The strategies in the linked page seem to be "order guesses by letter frequency" and "guess the vowels, then order guesses by letter frequency"
A couple of observations about hangman:
1) Since guessing a letter that isn't in the word hurts us, we should guess letters by word frequency (percentage of words that contain letter X), not letter frequency (number of times that X appears in all words). This should maximise our chances of guessing a bad letter.
2) Once we've guessed some letters correctly, we know more about the word we're trying to guess.
Here are two strategies that should beat the letter frequency strategy. I'm going to assume we have a dictionary of words that might come up.
If we expect the word to be in our dictionary:
1) We know the length of the target word, n. Remove all words in the dictionary that aren't of length n
2) Calculate the word frequency of all letters in the dictionary
3) Guess the most frequent letter that we haven't already guessed.
4) If we guessed correctly, remove all words from the dictionary that don't match the revealed letters.
5) If we guessed incorrectly, remove all words that contain the incorrectly guessed letter
6) Go to step 2
For maximum effect, instead of calculating word frequencies of all letters in step 2, calculate the word frequencies of all letters in positions that are still blank in the target word.
If we don't expect the word to be in our dictionary:
1) From the dictionary, build up a table of n-grams for some value of n (say 2). If you haven't come across n-grams before, they are groups of consecutive letters inside the word. For example, if the word is "word", the 2-grams are {^w,wo,or,rd,d$}, where ^ and $ mark the start and the end of the word. Count the word frequency of these 2-grams.

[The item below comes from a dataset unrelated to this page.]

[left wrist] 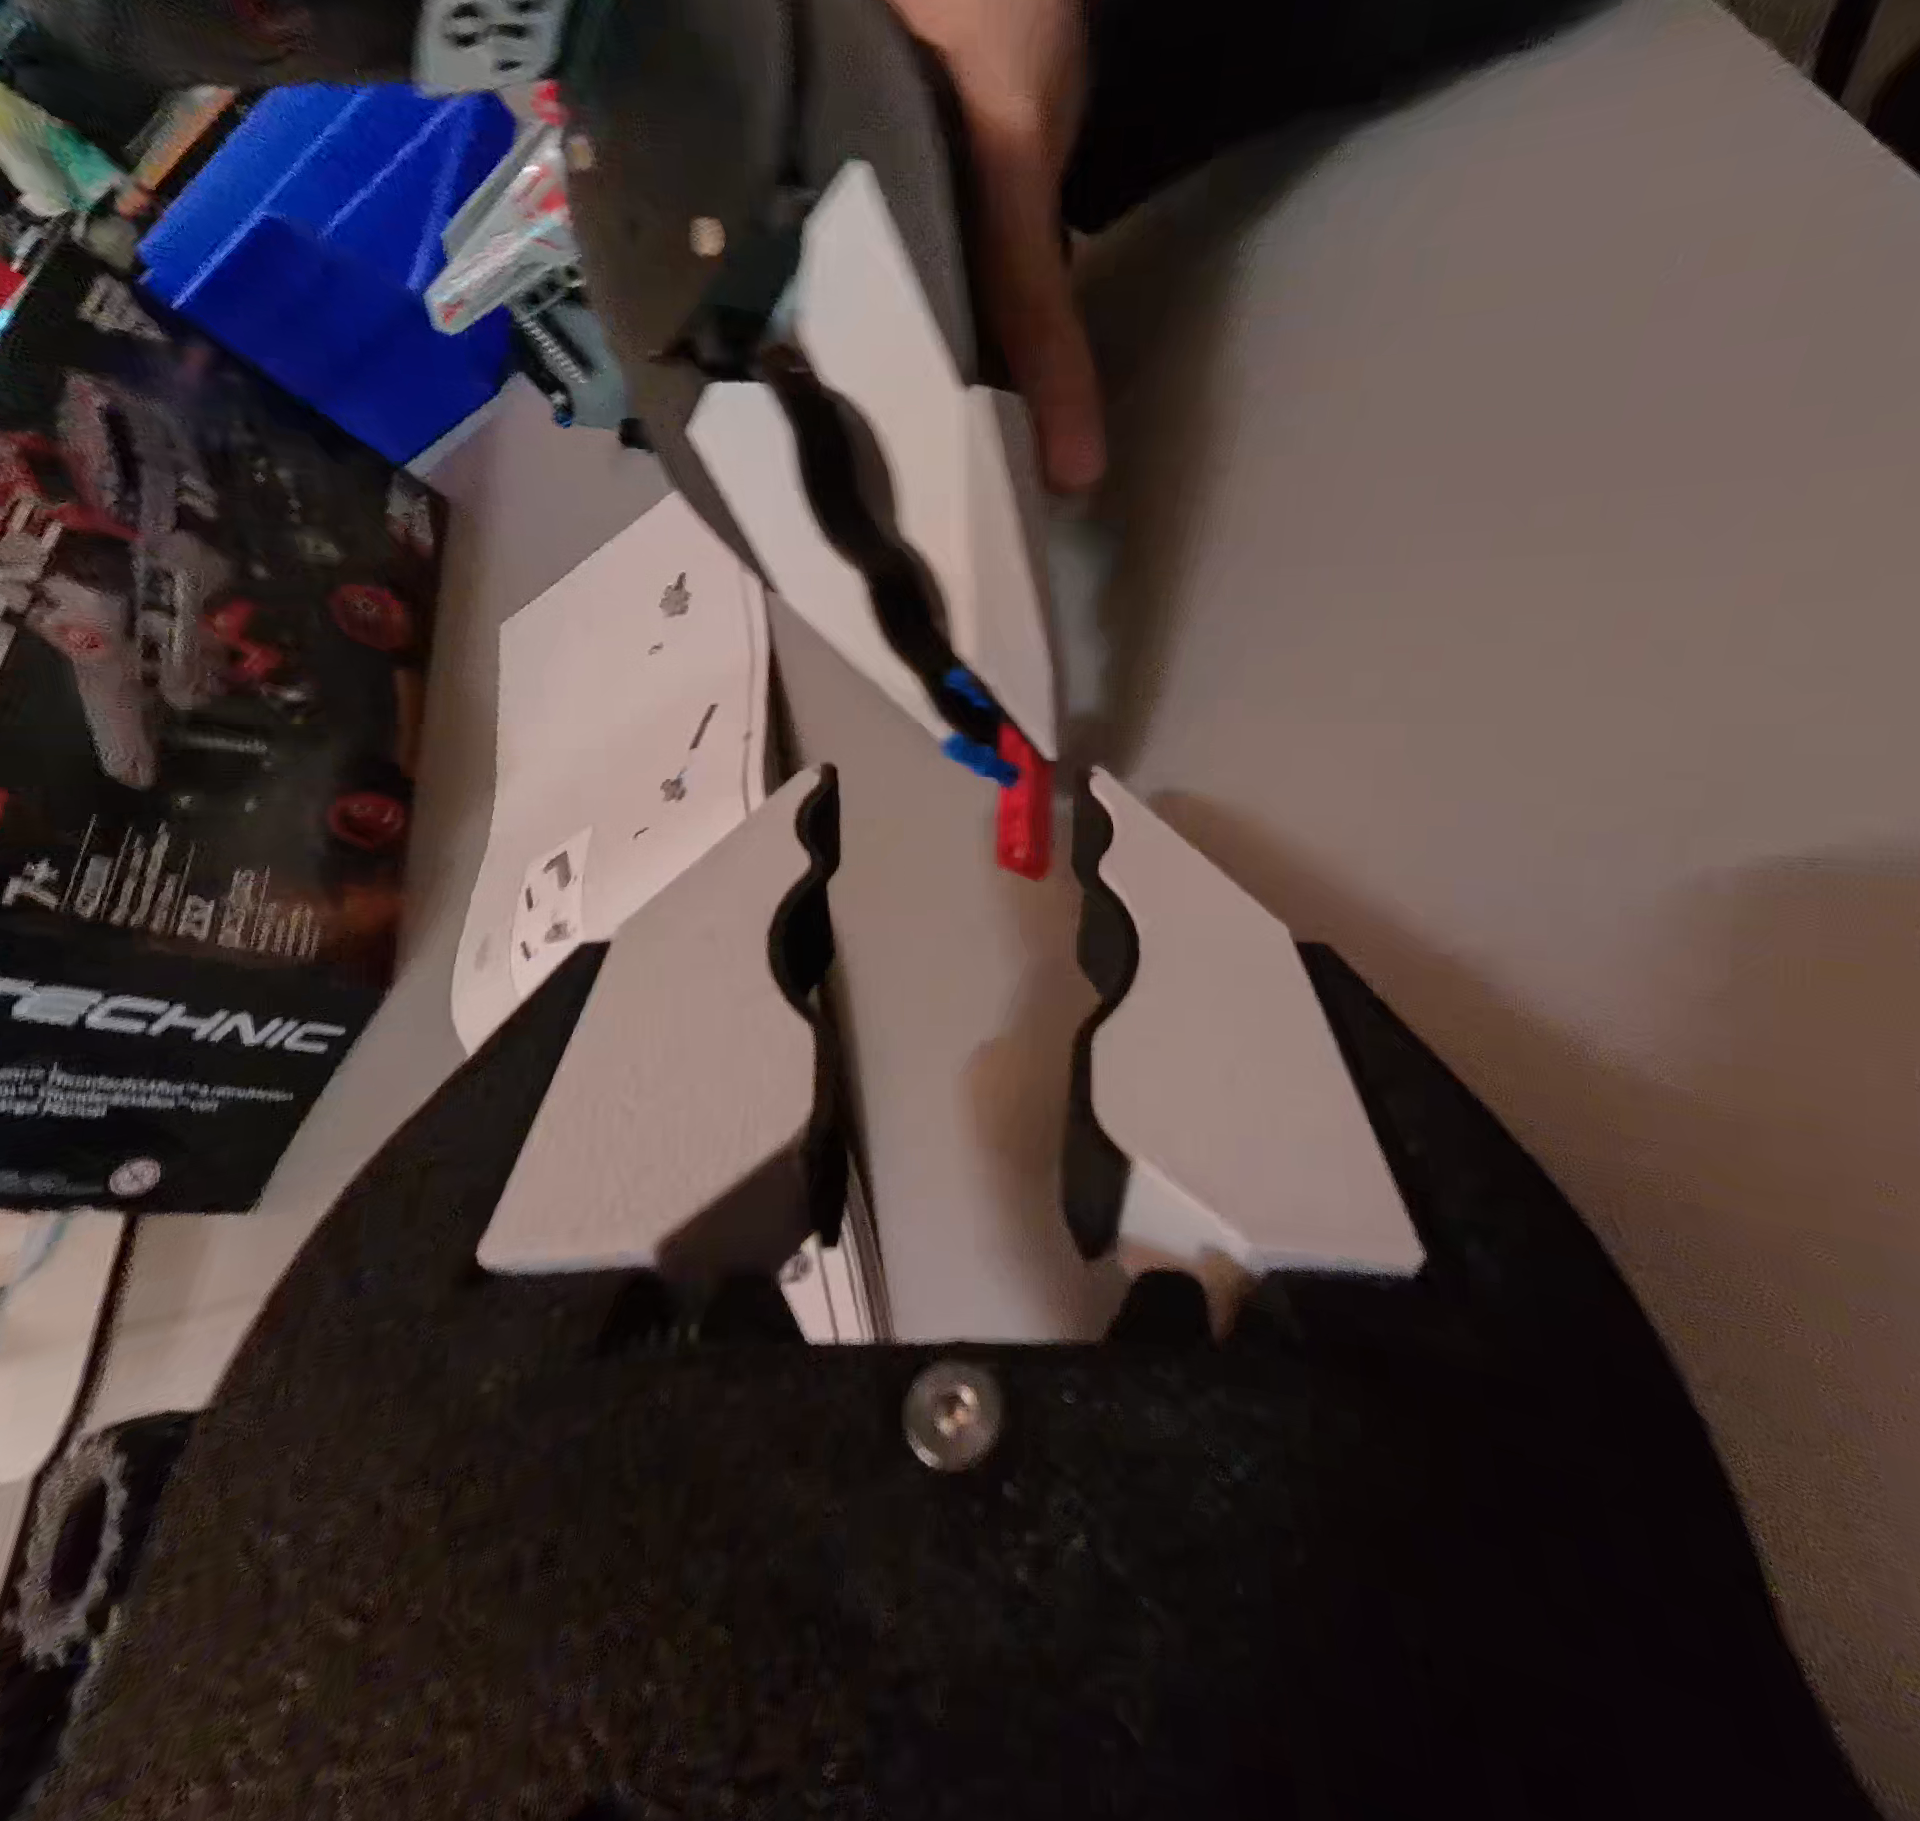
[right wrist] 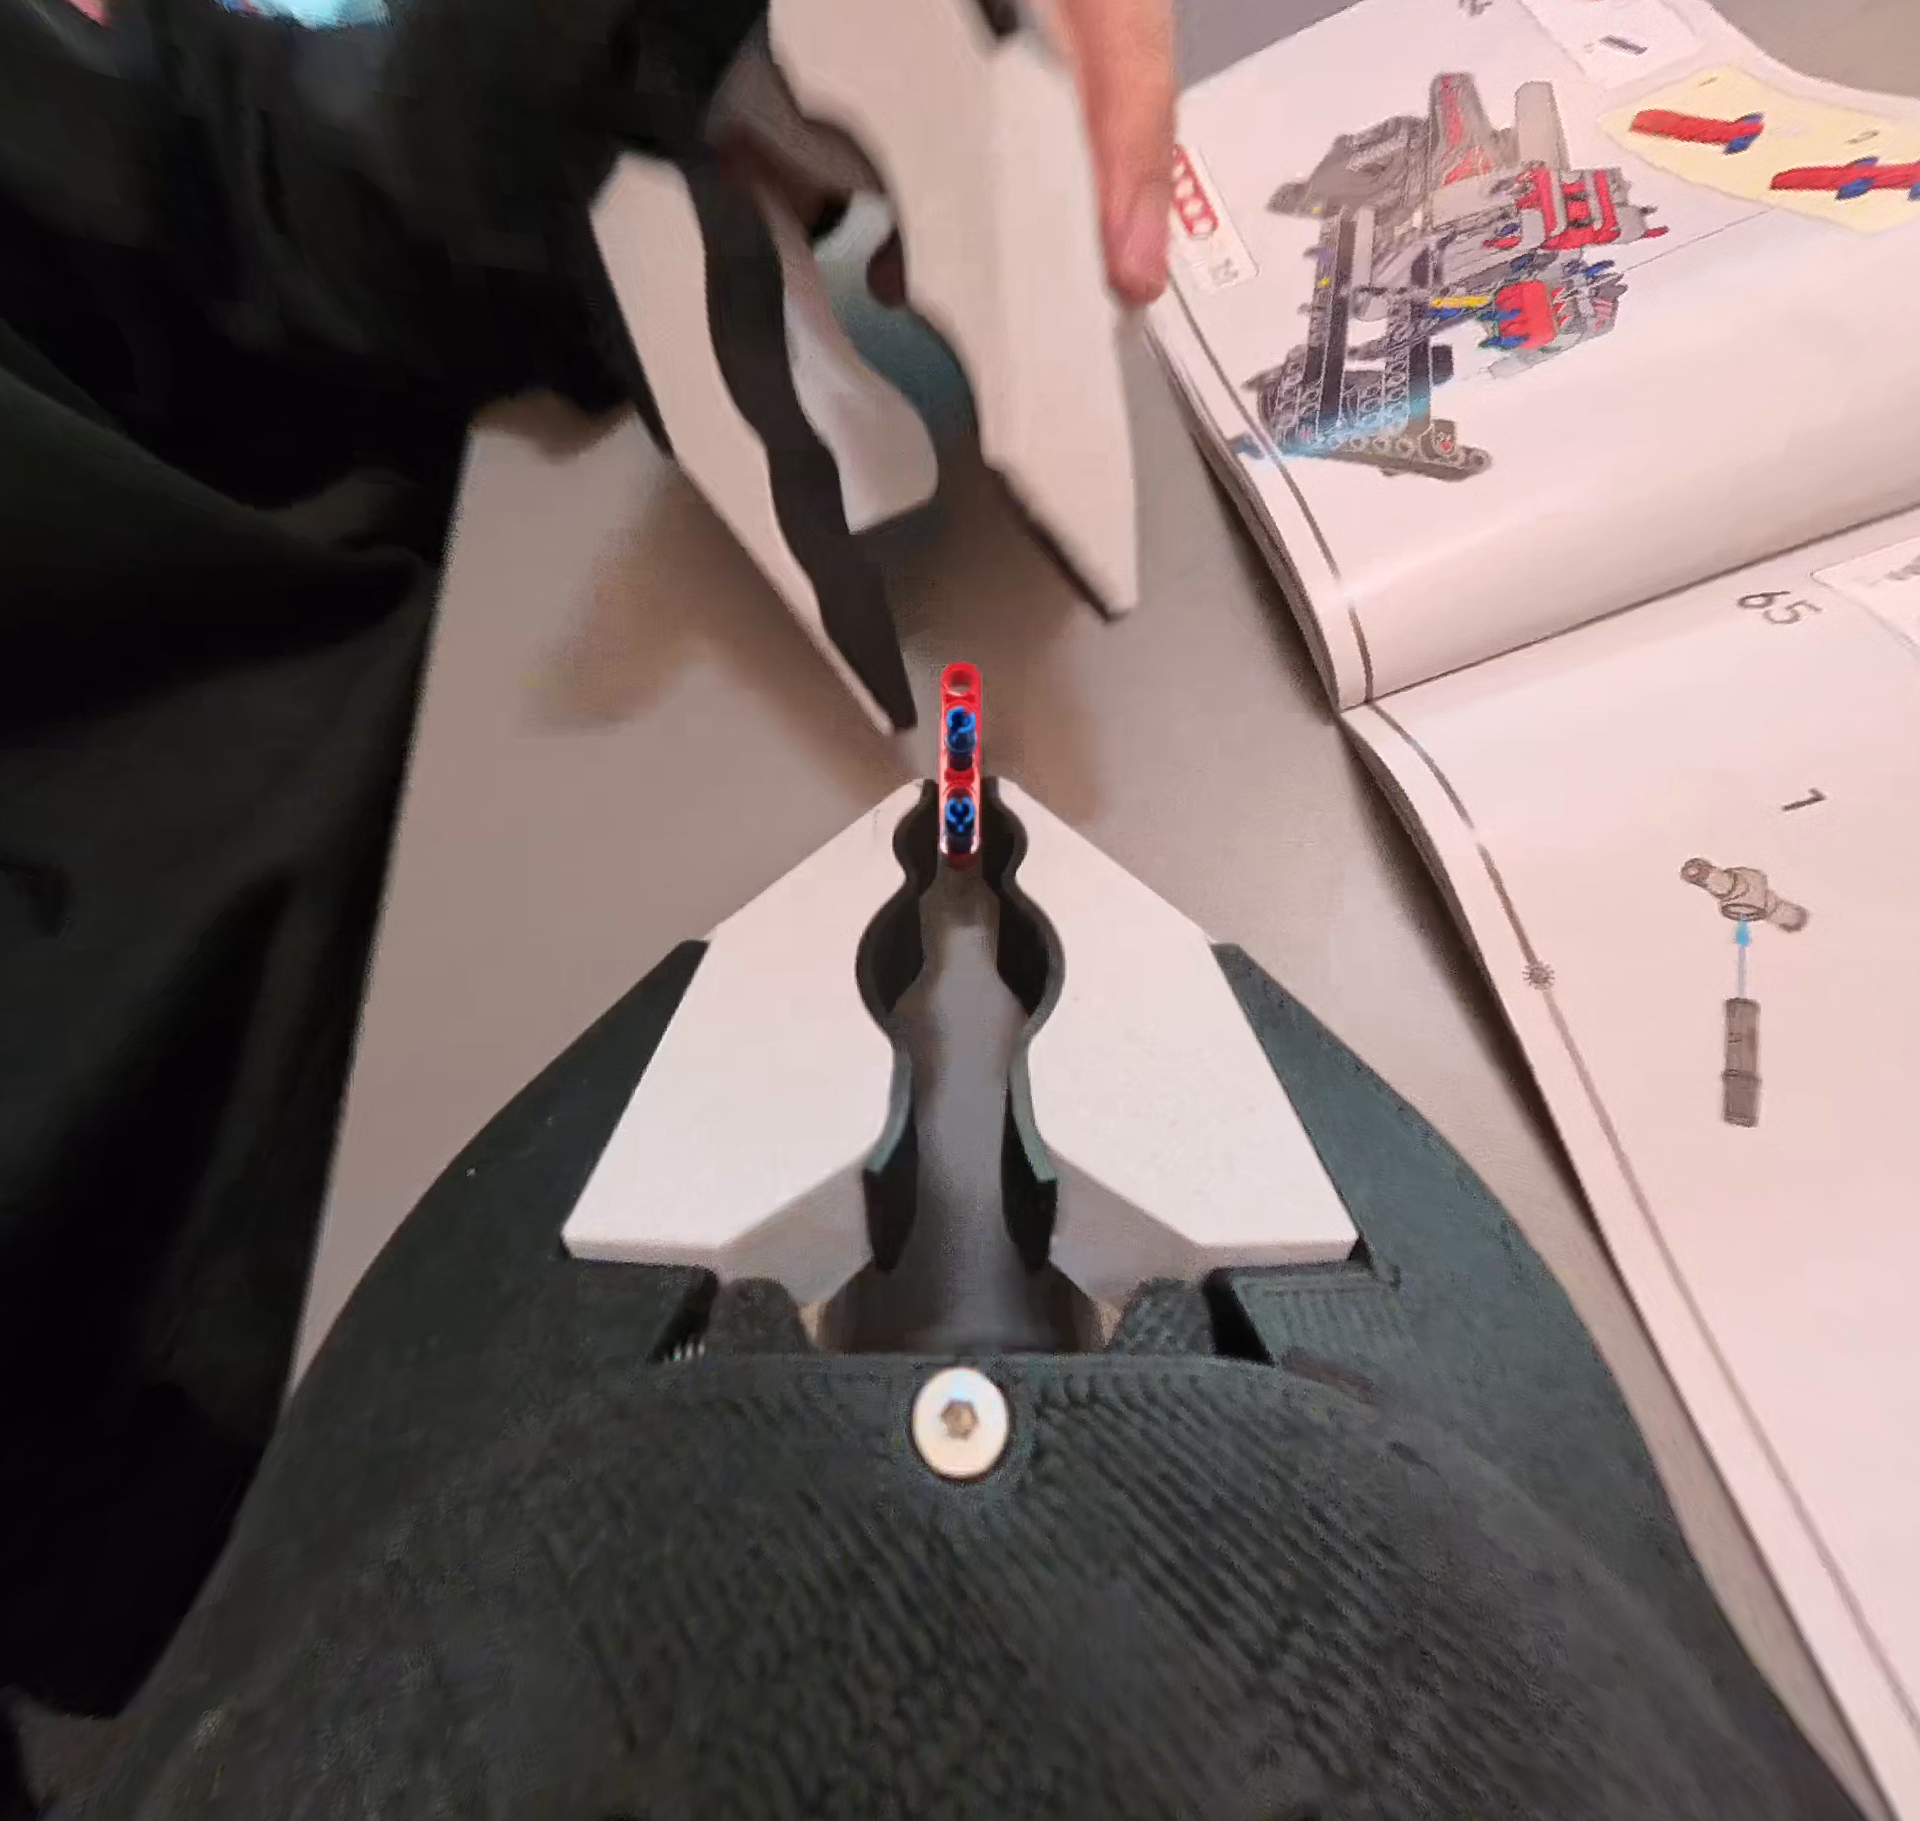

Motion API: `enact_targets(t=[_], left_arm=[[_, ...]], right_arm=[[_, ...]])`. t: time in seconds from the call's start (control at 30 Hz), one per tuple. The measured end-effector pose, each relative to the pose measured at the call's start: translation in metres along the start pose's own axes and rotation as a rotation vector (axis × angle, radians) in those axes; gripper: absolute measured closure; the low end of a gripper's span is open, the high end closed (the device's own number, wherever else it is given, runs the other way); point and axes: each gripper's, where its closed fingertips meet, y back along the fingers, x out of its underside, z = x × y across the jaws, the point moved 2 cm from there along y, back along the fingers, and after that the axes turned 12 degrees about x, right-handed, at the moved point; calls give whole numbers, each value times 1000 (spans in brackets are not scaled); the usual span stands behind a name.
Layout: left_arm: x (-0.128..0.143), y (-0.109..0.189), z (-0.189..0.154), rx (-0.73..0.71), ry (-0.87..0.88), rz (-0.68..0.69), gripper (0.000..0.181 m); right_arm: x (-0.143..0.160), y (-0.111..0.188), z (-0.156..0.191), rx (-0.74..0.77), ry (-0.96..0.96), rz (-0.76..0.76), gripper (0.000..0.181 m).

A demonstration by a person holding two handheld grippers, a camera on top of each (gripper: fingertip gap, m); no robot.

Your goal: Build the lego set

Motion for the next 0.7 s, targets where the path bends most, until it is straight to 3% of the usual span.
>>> enact_targets(t=[0.17, 0.33, 0.7], left_arm=[[4, -4, -2, -37, -106, 102, 146], [0, -2, -6, 4, -91, 62, 144], [-13, 1, -16, 77, -73, -36, 160]], right_arm=[[-10, 13, 7, -164, -164, -89, 175], [-7, 10, 15, -335, -362, -47, 175], [-7, 12, 19, -379, -381, -47, 175]])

2) Start by guessing single letters by word frequency as above
3) Once we've had some hits, we can use the table of word frequency of n-grams to determine either letters to eliminate from our guesses, or letters that we're likely to be able to guess. There are a lot of ways you could achieve this:
For example, you could use 2-grams to determine that the blank in w_rd is probably not z. Or, you could determine that the character at the end of the word ___e_ might (say) be d or s.
Alternatively you could use the n-grams to generate the list of possible characters (though this might be expensive for long words). Remember that you can always cross off all n-grams that contain letters you've guessed that aren't in the target word.
Remember that at each step you're trying not to make a wrong guess, since that keeps us alive. If the n-grams tell you that one position is likely to only be (say) a,b or c, and your word frequency table tells you that a appears in 30% of words, but b and c only appear in 10%, then guess a.
For maximum benefit, you could combine the two strategies.
The strategy discussed is one suitable for humans to implement. Since you're writing an AI you can throw computing power at it to get a better result.
Take your word list, filter it down to only those words which match what information you have about the target word. (At the start that will only be the word length.) For each letter A through Z note how many words contain at least one of them (this is different than the count of the letters.) Pick the letter with the highest score.
You MIGHT even be able to run multiple cycles of this in computing a guess but that might prove too much even for modern CPUs.
Clarification: I'm saying that you might be able to run a look-ahead. If we choose "A" at this level what options does that present for the next level? This is an O(x^n) algorithm, obviously you can't go too far down that path.